Die Rettung vor dieser gesellschaftlich schädlichen Rhetorik liege in guter Sekundär- und Hochschulbildung. Zudem sollte man auch deutlich vernünftige Postulate artikulieren, die traditionell als links gelten würden: die Verbesserung der Wohnqualität, würdige Arbeitsbedingungen und Entlohnung, die Verbesserung der Situation der jungen Generation auf dem Arbeitsmarkt. Die Tatsache, dass diese Postulate in Polen derzeit fast vollständig von den Konservativen übernommen worden seien, zeuge vom realen Verhältnis der Linken zu den Problemen der Polen, so Filip Furman in Do Rzeczy.

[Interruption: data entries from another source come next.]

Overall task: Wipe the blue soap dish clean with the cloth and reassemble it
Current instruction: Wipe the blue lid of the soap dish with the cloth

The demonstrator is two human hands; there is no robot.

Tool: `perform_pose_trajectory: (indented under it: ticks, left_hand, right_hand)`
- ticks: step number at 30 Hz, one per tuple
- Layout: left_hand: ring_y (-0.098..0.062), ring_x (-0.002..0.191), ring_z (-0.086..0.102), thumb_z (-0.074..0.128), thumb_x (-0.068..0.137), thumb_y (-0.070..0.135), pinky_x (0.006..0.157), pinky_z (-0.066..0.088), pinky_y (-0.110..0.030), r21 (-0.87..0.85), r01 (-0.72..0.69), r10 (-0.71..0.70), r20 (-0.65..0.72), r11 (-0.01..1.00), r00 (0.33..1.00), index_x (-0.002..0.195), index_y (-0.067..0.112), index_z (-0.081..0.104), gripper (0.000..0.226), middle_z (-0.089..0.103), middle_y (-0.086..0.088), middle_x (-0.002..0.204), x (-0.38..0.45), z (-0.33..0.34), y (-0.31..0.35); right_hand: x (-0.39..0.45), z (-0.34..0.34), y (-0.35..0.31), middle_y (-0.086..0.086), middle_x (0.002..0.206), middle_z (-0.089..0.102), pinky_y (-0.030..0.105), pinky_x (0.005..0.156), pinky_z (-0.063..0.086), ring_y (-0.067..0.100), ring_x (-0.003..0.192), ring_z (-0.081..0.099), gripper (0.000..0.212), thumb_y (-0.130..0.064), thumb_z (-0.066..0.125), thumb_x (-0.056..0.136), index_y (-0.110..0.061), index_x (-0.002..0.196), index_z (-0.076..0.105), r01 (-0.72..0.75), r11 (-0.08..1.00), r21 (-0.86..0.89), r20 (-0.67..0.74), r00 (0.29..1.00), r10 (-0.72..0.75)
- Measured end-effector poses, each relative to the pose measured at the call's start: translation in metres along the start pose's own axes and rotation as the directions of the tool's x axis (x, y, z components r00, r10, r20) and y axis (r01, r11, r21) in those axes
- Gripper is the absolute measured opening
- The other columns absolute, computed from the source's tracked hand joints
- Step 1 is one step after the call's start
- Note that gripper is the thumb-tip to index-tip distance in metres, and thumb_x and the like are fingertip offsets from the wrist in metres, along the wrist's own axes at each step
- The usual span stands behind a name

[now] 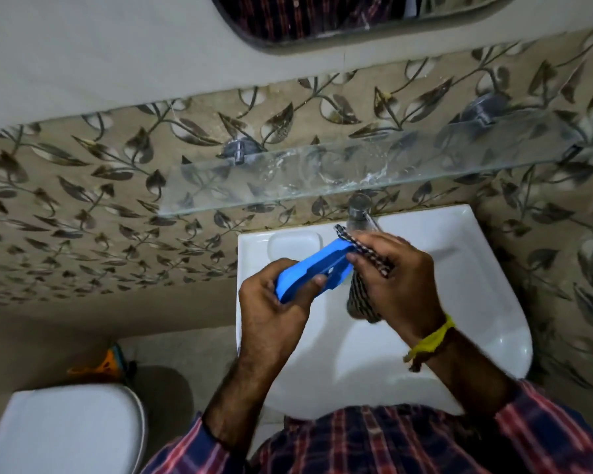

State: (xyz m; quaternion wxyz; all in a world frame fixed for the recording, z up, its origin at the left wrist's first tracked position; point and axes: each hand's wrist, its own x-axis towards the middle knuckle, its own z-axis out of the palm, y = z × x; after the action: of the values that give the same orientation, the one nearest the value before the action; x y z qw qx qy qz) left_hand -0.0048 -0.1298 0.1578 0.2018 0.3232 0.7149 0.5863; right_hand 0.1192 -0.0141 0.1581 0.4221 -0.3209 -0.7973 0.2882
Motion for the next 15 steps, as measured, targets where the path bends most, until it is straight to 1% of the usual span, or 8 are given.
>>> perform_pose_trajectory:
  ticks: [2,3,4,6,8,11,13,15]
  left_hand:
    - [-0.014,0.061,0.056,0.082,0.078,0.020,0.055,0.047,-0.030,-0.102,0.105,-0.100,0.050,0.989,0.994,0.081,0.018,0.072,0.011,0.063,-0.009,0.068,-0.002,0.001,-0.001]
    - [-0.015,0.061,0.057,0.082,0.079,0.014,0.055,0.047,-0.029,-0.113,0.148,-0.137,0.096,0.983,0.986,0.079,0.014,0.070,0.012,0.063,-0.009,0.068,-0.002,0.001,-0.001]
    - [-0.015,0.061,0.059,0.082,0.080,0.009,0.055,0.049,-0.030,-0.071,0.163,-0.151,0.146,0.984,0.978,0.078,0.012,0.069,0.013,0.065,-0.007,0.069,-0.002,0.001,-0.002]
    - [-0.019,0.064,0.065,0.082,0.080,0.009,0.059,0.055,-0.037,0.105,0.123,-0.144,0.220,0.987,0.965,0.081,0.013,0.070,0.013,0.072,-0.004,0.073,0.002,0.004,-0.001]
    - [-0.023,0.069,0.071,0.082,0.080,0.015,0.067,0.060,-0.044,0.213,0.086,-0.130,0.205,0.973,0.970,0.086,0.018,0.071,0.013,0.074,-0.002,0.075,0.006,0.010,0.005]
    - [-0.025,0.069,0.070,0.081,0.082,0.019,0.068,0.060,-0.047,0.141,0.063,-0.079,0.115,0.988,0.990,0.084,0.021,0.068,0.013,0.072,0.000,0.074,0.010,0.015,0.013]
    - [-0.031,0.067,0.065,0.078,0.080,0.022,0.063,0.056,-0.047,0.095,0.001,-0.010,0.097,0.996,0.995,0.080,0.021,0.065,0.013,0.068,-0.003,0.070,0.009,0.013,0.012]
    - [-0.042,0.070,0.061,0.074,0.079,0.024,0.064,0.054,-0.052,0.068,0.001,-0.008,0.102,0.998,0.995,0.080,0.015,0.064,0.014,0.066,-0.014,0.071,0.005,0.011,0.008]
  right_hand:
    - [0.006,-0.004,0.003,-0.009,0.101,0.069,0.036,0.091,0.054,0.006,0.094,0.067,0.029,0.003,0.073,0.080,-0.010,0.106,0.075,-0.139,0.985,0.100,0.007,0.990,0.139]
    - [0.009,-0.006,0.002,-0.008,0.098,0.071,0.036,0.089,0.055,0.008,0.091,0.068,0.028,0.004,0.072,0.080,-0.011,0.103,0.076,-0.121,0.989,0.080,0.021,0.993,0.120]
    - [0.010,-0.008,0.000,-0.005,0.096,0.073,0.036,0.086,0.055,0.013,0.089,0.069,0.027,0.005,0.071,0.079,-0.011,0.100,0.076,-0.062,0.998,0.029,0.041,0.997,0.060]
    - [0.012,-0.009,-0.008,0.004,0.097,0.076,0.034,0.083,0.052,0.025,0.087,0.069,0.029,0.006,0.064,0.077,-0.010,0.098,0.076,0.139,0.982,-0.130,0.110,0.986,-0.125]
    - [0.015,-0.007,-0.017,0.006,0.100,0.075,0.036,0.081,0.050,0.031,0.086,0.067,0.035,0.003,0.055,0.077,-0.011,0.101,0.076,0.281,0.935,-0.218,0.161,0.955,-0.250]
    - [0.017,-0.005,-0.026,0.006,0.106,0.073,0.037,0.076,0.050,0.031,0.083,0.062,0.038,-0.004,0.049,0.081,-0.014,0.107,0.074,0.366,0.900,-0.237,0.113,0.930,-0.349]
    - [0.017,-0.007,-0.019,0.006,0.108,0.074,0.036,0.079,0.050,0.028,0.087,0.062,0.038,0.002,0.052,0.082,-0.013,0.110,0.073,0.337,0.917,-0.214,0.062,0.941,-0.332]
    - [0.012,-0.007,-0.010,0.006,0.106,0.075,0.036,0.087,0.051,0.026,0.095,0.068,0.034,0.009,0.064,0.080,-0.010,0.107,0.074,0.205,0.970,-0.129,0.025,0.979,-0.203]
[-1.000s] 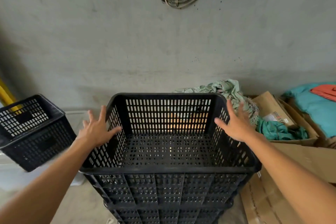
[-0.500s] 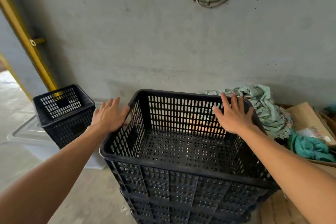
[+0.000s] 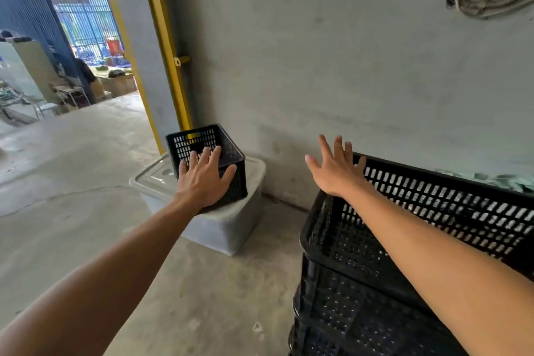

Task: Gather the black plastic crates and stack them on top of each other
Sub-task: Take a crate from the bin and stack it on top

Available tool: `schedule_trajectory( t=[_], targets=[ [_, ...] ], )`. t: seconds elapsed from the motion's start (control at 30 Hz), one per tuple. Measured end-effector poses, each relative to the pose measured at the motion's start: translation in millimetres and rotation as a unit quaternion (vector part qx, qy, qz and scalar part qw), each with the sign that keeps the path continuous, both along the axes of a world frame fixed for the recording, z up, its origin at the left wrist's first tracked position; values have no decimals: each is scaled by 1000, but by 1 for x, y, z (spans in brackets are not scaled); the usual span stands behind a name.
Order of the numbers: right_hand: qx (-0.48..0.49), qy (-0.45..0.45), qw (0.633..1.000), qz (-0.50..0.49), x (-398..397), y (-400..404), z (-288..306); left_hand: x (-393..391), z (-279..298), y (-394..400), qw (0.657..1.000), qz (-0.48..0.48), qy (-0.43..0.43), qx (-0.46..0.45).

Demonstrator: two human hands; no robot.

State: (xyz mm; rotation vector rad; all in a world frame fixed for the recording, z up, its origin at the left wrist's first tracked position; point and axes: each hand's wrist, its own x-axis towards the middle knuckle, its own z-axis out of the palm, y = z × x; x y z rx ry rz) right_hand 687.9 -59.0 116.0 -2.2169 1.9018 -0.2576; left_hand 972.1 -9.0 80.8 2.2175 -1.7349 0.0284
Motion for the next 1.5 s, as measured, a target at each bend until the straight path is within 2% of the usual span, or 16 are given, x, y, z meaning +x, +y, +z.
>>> schedule_trajectory(
  t=[0.17,0.3,0.63,1.1,1.33,1.5],
  targets=[
    [-4,-41,999,16,140,-12,-14,106,-7,-5,1000,13,-10,4],
    [31,-60,997,25,226,-23,-41,179,-14,-14,1000,20,-19,15],
    [89,-30,996,-1,350,-95,-104,298,-57,-92,999,32,7,35],
    [154,-97,978,-97,478,-313,-177,403,-105,-329,993,-4,23,114],
    [174,-123,962,-172,508,-378,-212,442,-132,-442,987,-32,13,156],
    [160,-123,942,-270,524,-410,-253,468,-168,-534,980,-79,18,184]
  ],
)
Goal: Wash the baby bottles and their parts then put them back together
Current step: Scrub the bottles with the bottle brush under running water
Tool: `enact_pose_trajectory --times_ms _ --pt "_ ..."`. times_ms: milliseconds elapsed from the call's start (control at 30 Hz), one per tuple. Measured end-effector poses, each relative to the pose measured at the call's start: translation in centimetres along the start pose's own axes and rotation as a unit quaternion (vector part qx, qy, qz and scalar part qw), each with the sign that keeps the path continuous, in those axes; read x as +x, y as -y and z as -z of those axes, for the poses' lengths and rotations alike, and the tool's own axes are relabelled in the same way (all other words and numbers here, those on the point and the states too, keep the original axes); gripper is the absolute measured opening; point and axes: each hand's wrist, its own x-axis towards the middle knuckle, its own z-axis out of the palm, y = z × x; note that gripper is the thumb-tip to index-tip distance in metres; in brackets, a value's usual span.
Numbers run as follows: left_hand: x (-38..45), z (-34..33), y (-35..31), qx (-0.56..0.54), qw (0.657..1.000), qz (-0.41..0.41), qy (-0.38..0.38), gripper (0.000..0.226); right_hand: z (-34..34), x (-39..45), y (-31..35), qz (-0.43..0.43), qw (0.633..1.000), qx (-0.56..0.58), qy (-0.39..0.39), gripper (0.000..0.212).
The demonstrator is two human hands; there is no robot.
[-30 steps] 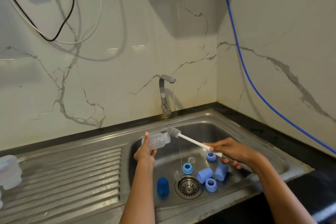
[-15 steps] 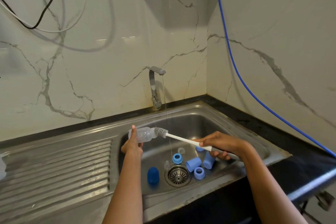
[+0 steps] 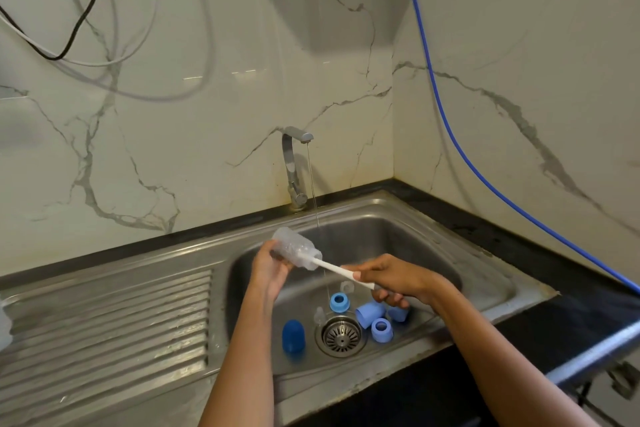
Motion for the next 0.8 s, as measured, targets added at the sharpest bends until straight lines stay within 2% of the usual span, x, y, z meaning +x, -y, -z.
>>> enact_pose_trajectory --times_ms 100,200,267,333,400,467,533,600,667,733,800 --pt "0.0 0.0 -0.4 -0.017 1.000 0.021 0.012 0.036 0.2 -0.1 0.4 -0.004 0.995 0.074 0.065 0.029" --pt "-0.2 -0.1 -0.2 -0.025 0.999 0.046 0.015 0.039 -0.5 0.1 0.2 0.001 0.995 0.050 0.085 0.030" --pt "0.1 -0.2 0.3 -0.025 0.999 0.045 0.008 0.043 -1.0 0.4 -0.1 0.029 0.999 -0.039 0.023 0.032" --pt "0.0 -0.3 0.4 -0.006 1.000 0.004 -0.002 0.032 -1.3 0.7 0.0 0.078 0.981 -0.165 -0.060 0.033" --pt "-0.3 -0.3 0.0 -0.040 0.998 -0.031 0.030 0.019 -1.9 1.0 0.3 0.121 0.957 -0.237 -0.118 0.033" --pt "-0.2 -0.2 -0.6 -0.103 0.994 -0.021 0.021 0.025 -2.5 1.0 0.6 0.126 0.968 -0.185 -0.110 0.035" --pt "0.1 -0.1 -0.7 -0.106 0.994 -0.006 0.017 0.032 -2.0 0.8 0.6 0.070 0.996 -0.039 -0.047 0.034" --pt "0.1 -0.2 -0.5 -0.090 0.996 0.002 0.020 0.032 -1.1 0.4 0.8 0.014 0.996 0.081 0.033 0.033" --pt "0.1 -0.3 -0.5 -0.091 0.996 0.020 0.007 0.036 -1.1 0.3 1.0 -0.003 0.990 0.116 0.080 0.032" --pt "0.2 -0.2 -0.2 -0.093 0.995 0.019 0.002 0.038 -1.7 0.5 1.0 0.003 0.997 0.055 0.063 0.032" --pt "0.4 0.0 0.9 -0.017 0.999 -0.008 -0.034 0.025 -2.4 0.8 1.0 0.051 0.992 -0.118 -0.017 0.033"
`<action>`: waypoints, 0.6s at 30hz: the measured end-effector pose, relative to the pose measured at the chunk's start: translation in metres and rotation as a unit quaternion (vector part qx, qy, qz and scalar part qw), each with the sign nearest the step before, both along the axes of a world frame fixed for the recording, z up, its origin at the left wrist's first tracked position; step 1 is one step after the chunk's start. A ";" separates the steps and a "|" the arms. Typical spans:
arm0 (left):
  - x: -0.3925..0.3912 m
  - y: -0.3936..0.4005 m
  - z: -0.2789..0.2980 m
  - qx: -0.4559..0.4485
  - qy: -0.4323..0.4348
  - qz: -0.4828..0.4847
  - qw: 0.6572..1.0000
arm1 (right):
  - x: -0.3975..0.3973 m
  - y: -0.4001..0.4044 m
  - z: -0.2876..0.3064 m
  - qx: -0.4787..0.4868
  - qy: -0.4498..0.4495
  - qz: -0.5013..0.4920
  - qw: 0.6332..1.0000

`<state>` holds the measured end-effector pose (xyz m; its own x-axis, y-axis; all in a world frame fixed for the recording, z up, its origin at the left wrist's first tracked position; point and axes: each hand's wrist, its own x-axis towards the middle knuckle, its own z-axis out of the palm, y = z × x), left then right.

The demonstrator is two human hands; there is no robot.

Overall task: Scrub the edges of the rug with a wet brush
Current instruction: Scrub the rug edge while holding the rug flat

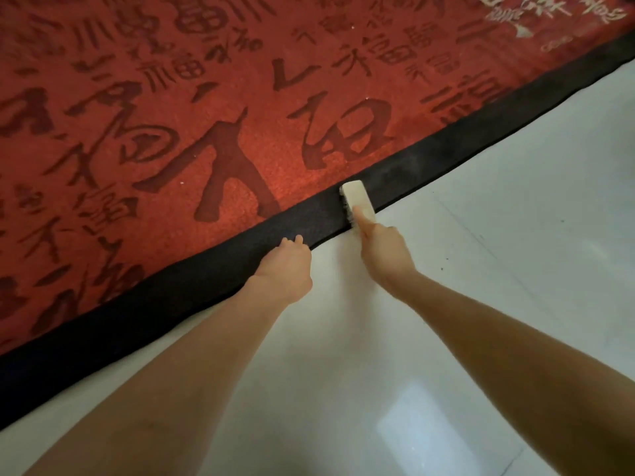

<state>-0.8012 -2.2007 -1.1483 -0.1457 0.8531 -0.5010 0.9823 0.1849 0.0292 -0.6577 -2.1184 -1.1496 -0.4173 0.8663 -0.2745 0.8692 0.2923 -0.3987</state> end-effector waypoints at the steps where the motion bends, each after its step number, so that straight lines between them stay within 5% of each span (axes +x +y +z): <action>1: -0.001 -0.003 0.000 -0.002 -0.002 0.000 1.000 | -0.007 -0.024 -0.002 -0.008 0.012 0.041 0.999; 4: -0.006 -0.007 -0.001 0.014 0.000 -0.005 1.000 | -0.001 -0.029 -0.009 0.007 -0.011 0.157 0.988; 9: -0.020 -0.026 -0.002 0.007 -0.016 0.064 0.998 | -0.011 -0.001 0.002 0.043 -0.028 -0.019 0.999; 15: -0.035 -0.044 -0.007 0.038 0.000 0.059 0.998 | -0.016 -0.049 -0.013 0.007 -0.054 0.187 0.981; 18: -0.039 -0.055 -0.006 -0.008 -0.007 0.059 0.998 | -0.012 -0.014 -0.004 0.044 -0.095 0.055 0.993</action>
<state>-0.8406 -2.2553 -1.1538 -0.2365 0.8221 -0.5179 0.9534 0.2992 0.0397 -0.6698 -2.1319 -1.1539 -0.4576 0.8428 -0.2833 0.8877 0.4152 -0.1989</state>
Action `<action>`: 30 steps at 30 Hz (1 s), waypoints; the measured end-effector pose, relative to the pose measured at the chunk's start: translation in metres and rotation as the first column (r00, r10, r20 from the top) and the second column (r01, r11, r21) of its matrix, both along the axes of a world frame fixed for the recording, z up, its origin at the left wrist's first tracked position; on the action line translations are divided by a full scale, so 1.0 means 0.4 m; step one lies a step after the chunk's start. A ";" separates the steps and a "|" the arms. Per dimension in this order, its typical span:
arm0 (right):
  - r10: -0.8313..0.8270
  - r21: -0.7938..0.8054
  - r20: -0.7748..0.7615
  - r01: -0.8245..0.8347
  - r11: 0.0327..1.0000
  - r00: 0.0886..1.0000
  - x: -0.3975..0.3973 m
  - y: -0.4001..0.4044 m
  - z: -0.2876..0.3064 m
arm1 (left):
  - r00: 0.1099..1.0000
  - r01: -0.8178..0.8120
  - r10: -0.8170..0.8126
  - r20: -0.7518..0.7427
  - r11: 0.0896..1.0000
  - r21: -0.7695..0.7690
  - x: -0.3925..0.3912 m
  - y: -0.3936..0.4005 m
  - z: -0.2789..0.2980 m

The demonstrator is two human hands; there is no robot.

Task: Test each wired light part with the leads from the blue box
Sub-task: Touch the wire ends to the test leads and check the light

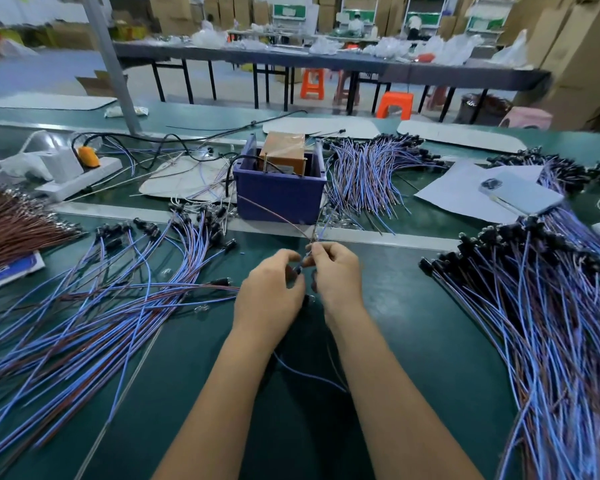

Newsweek: Das Virus und das große Shoppen 

Der polnische Markt von Luxusprodukten und Dienstleistungen hat sich als überraschend resistent gegenüber der Pandemie erwiesen, schreibt das linksliberale Wochenblatt Newsweek. Der Verkauf von Premium-Kleidung und Schuhen sei hierzulande zwar im vergangenen Jahr, ähnlich wie auch anderswo um etwa 20 Prozent zurückgegangen. Dafür seien Ausflüge in die Malediven, nach Kuba, Dominikana, Kenia, Mexiko und Zanzibar, die 2019 noch eine Randerscheinung der organisierten Touristik in Polen gewesen seien, der Hit des vergangenen Winters gewesen und würden in der Pandemie zur Top 10 der am liebsten gekauften Reisen gehören. Diejenigen, die Ruhe schätzen und stärker auf das Virus achten, hätten indes auf Camper gesetzt. Der Verleih von Campern sei 2020 um knapp 50% im Vergleich zum Vorjahr gestiegen. Firmen, die neue Camper verkaufen, zählen auf einen Anstieg des Verkaufs um 200 bis 300 Prozent. Schon jetzt seien die Salons leer, auf exklusive Modelle müsse man sogar ein Jahr warten. Ein weiterer Trend seien Investitionen in teure Uhren, Schmuck oder Alkohol. “Unsere Umsätze sind in der Pandemie leicht zurückgegangen, aber die Nachfrage nach Luxusspirituosen steigt stabil”, so der Chef des Weinhauses (Dom Wina) in Krakau, Paweł Gąsiorek im Gespräch mit Newsweek.